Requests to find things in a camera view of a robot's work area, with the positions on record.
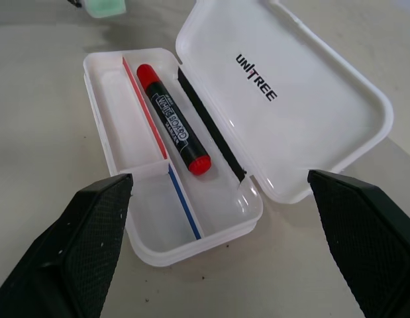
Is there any white plastic pencil case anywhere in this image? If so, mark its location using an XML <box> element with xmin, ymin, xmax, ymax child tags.
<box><xmin>82</xmin><ymin>0</ymin><xmax>395</xmax><ymax>268</ymax></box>

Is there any red whiteboard marker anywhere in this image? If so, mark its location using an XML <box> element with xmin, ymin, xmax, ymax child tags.
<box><xmin>136</xmin><ymin>64</ymin><xmax>213</xmax><ymax>176</ymax></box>

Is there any green translucent object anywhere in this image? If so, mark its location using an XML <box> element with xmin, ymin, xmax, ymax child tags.
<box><xmin>68</xmin><ymin>0</ymin><xmax>127</xmax><ymax>18</ymax></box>

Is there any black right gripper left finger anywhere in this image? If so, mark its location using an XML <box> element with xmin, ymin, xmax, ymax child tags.
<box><xmin>0</xmin><ymin>173</ymin><xmax>134</xmax><ymax>318</ymax></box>

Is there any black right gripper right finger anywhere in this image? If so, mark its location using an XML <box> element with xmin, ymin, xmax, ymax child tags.
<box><xmin>307</xmin><ymin>169</ymin><xmax>410</xmax><ymax>318</ymax></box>

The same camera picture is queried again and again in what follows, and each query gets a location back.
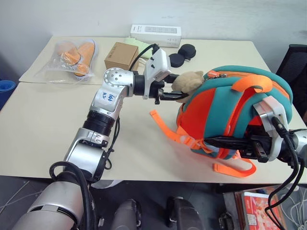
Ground long white box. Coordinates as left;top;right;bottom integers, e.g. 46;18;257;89
130;23;182;48

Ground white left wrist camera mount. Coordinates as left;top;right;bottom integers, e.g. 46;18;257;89
142;49;172;100

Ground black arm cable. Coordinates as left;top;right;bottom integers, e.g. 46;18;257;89
265;115;307;230
49;115;121;230

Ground brown cardboard box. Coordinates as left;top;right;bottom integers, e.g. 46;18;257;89
104;42;139;72

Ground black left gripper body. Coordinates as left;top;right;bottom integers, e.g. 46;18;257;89
149;80;166;105

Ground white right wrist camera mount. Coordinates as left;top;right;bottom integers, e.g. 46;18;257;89
251;95;290;161

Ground black round case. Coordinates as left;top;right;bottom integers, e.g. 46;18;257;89
178;44;197;59
168;53;186;68

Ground light green cloth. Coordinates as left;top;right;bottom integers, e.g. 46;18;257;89
124;37;154;60

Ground black chair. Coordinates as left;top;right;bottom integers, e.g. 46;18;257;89
275;44;307;113

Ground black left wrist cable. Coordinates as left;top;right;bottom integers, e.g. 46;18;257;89
130;44;160;72

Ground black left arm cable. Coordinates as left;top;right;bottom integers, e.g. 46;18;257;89
49;115;121;230

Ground tan plush toy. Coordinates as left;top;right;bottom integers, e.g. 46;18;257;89
170;70;204;104

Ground small orange foam piece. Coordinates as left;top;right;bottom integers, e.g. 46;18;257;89
74;63;90;78

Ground red printed box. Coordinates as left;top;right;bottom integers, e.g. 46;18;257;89
241;191;286;230

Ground orange and teal backpack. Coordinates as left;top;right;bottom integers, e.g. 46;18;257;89
149;65;294;179

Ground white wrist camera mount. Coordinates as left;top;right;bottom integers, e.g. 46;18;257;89
142;49;172;100
251;95;290;161

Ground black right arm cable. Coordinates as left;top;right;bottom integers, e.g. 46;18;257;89
265;115;307;230

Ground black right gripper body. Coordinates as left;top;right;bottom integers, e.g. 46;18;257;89
239;124;272;164

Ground clear plastic bag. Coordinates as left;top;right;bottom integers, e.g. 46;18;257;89
35;39;99;84

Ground white cords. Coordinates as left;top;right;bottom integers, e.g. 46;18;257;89
280;184;307;230

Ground dark rounded shape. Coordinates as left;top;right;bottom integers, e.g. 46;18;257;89
112;198;142;230
166;196;202;230

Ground blue round object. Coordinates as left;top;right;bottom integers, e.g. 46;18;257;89
0;80;16;111

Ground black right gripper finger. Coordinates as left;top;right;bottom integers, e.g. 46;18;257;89
211;143;246;152
205;136;248;144

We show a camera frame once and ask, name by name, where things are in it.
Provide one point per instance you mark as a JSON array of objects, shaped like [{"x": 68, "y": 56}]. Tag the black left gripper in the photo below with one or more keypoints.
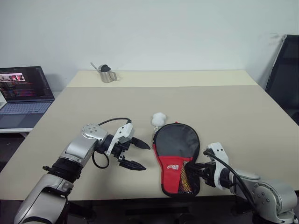
[{"x": 122, "y": 149}]

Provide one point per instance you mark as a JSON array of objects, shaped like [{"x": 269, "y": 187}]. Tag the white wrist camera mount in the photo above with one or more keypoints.
[
  {"x": 125, "y": 131},
  {"x": 219, "y": 154}
]

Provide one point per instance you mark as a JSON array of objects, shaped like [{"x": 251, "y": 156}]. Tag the small white object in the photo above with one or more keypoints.
[{"x": 2, "y": 101}]

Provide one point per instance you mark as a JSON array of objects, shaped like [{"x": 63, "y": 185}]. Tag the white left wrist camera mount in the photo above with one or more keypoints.
[{"x": 125, "y": 131}]

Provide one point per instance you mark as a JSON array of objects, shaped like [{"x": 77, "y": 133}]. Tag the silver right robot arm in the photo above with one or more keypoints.
[{"x": 275, "y": 193}]

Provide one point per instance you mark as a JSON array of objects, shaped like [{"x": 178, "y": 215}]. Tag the open laptop computer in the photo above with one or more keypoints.
[{"x": 23, "y": 93}]

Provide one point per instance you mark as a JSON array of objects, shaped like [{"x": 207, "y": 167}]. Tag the black chair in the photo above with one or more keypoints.
[{"x": 286, "y": 81}]

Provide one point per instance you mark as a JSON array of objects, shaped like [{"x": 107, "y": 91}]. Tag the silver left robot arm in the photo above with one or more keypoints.
[{"x": 77, "y": 149}]

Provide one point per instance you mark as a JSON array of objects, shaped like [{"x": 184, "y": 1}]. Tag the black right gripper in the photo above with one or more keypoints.
[{"x": 208, "y": 172}]

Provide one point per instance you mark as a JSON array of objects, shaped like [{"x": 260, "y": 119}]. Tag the stainless steel cup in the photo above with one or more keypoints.
[{"x": 107, "y": 77}]

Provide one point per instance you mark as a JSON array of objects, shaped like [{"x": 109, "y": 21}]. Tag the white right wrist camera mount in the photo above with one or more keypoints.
========================================================================
Except for the pictures, the whole listing above should be transcribed exactly.

SOLUTION TO THE EXERCISE —
Requests to find things in a camera view of a robot's work area, with the positions on record.
Is there any white plastic pencil case anywhere in this image? If so, mark its location using an XML <box> element with xmin, ymin, xmax, ymax child tags.
<box><xmin>82</xmin><ymin>0</ymin><xmax>395</xmax><ymax>268</ymax></box>

Is there any red whiteboard marker anywhere in this image? If so, mark its location using an XML <box> element with xmin, ymin, xmax, ymax child tags.
<box><xmin>136</xmin><ymin>64</ymin><xmax>213</xmax><ymax>176</ymax></box>

Is there any green translucent object anywhere in this image? If so, mark its location using an XML <box> element with xmin, ymin, xmax, ymax child tags.
<box><xmin>68</xmin><ymin>0</ymin><xmax>127</xmax><ymax>18</ymax></box>

Is there any black right gripper left finger anywhere in this image? If so, mark its location using an XML <box> element with xmin, ymin, xmax, ymax child tags.
<box><xmin>0</xmin><ymin>173</ymin><xmax>134</xmax><ymax>318</ymax></box>

Is there any black right gripper right finger anywhere in this image? If so, mark its location using an XML <box> element with xmin, ymin, xmax, ymax child tags.
<box><xmin>307</xmin><ymin>169</ymin><xmax>410</xmax><ymax>318</ymax></box>

The same camera picture is queried again and again in what follows, and each query gets a location back.
Ground long white box. Coordinates as left;top;right;bottom integers, e.g. 46;18;257;89
130;23;182;48

Ground white left wrist camera mount. Coordinates as left;top;right;bottom integers, e.g. 46;18;257;89
142;49;172;100

Ground black arm cable. Coordinates as left;top;right;bottom integers, e.g. 46;18;257;89
265;115;307;230
49;115;121;230

Ground brown cardboard box. Coordinates as left;top;right;bottom integers, e.g. 46;18;257;89
104;42;139;72

Ground black left gripper body. Coordinates as left;top;right;bottom integers, e.g. 46;18;257;89
149;80;166;105

Ground white right wrist camera mount. Coordinates as left;top;right;bottom integers, e.g. 46;18;257;89
251;95;290;161

Ground black round case. Coordinates as left;top;right;bottom integers, e.g. 46;18;257;89
178;44;197;59
168;53;186;68

Ground light green cloth. Coordinates as left;top;right;bottom integers, e.g. 46;18;257;89
124;37;154;60

Ground black chair. Coordinates as left;top;right;bottom integers, e.g. 46;18;257;89
275;44;307;113

Ground black left wrist cable. Coordinates as left;top;right;bottom integers, e.g. 46;18;257;89
130;44;160;72

Ground black left arm cable. Coordinates as left;top;right;bottom integers, e.g. 46;18;257;89
49;115;121;230

Ground tan plush toy. Coordinates as left;top;right;bottom integers, e.g. 46;18;257;89
170;70;204;104

Ground small orange foam piece. Coordinates as left;top;right;bottom integers, e.g. 46;18;257;89
74;63;90;78

Ground red printed box. Coordinates as left;top;right;bottom integers, e.g. 46;18;257;89
241;191;286;230

Ground orange and teal backpack. Coordinates as left;top;right;bottom integers, e.g. 46;18;257;89
149;65;294;179

Ground white wrist camera mount. Coordinates as left;top;right;bottom integers, e.g. 46;18;257;89
142;49;172;100
251;95;290;161

Ground black right arm cable. Coordinates as left;top;right;bottom integers, e.g. 46;18;257;89
265;115;307;230

Ground black right gripper body. Coordinates as left;top;right;bottom integers, e.g. 46;18;257;89
239;124;272;164

Ground clear plastic bag. Coordinates as left;top;right;bottom integers, e.g. 46;18;257;89
35;39;99;84

Ground white cords. Coordinates as left;top;right;bottom integers, e.g. 46;18;257;89
280;184;307;230

Ground dark rounded shape. Coordinates as left;top;right;bottom integers, e.g. 46;18;257;89
112;198;142;230
166;196;202;230

Ground blue round object. Coordinates as left;top;right;bottom integers, e.g. 46;18;257;89
0;80;16;111

Ground black right gripper finger. Coordinates as left;top;right;bottom integers, e.g. 46;18;257;89
211;143;246;152
205;136;248;144

We show a camera frame once and ask, name by name, where things are in it.
Provide one point per instance you mark as a JSON array of objects, shaped like [{"x": 68, "y": 56}]. Tag the black left gripper in the photo below with one or more keypoints.
[{"x": 122, "y": 149}]

Provide one point per instance you mark as a JSON array of objects, shaped like [{"x": 269, "y": 187}]. Tag the white wrist camera mount in the photo above with one or more keypoints.
[
  {"x": 125, "y": 131},
  {"x": 219, "y": 154}
]

Provide one point per instance you mark as a JSON array of objects, shaped like [{"x": 251, "y": 156}]. Tag the small white object in the photo above with one or more keypoints.
[{"x": 2, "y": 101}]

Provide one point per instance you mark as a JSON array of objects, shaped like [{"x": 63, "y": 185}]. Tag the white left wrist camera mount in the photo above with one or more keypoints.
[{"x": 125, "y": 131}]

Provide one point per instance you mark as a JSON array of objects, shaped like [{"x": 77, "y": 133}]. Tag the silver right robot arm in the photo above with one or more keypoints.
[{"x": 275, "y": 193}]

Provide one point per instance you mark as a JSON array of objects, shaped like [{"x": 178, "y": 215}]. Tag the open laptop computer in the photo above with one or more keypoints.
[{"x": 23, "y": 93}]

Provide one point per instance you mark as a JSON array of objects, shaped like [{"x": 207, "y": 167}]. Tag the black chair in the photo above with one or more keypoints.
[{"x": 286, "y": 81}]

Provide one point per instance you mark as a JSON array of objects, shaped like [{"x": 107, "y": 91}]. Tag the silver left robot arm in the photo above with one or more keypoints.
[{"x": 77, "y": 149}]

Provide one point per instance you mark as a JSON array of objects, shaped like [{"x": 184, "y": 1}]. Tag the black right gripper in the photo above with one or more keypoints.
[{"x": 208, "y": 172}]

Provide one point per instance you mark as a JSON array of objects, shaped like [{"x": 260, "y": 119}]. Tag the stainless steel cup in the photo above with one or more keypoints.
[{"x": 107, "y": 77}]

Provide one point per instance you mark as a JSON array of objects, shaped like [{"x": 109, "y": 21}]. Tag the white right wrist camera mount in the photo above with one or more keypoints.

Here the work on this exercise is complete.